▶ TASK REQUIREMENTS: Scan the listing below. Report each line that includes "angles".

* * * * * * *

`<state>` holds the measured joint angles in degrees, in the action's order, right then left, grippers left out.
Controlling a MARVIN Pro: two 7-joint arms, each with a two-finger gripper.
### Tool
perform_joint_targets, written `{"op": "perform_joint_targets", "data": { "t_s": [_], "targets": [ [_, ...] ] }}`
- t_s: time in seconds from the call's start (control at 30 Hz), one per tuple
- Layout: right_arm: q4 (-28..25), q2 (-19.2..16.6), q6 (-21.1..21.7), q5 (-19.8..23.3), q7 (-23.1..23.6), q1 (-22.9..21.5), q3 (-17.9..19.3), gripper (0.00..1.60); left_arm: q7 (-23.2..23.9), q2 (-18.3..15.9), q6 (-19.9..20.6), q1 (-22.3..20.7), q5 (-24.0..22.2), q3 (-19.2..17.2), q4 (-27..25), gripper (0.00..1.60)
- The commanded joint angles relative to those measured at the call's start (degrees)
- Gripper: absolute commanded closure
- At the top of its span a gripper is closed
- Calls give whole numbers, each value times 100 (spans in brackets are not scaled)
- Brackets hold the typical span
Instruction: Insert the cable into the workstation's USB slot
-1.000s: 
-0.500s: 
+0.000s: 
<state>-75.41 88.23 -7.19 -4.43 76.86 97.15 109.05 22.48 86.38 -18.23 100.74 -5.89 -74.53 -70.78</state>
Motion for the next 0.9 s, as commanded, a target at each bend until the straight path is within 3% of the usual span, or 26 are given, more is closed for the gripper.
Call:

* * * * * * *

▶ EXERCISE RESULT:
`<state>` holds the measured joint angles in degrees, in the action's order, right then left, grippers left out.
- The commanded joint angles relative to those measured at the call's start (degrees)

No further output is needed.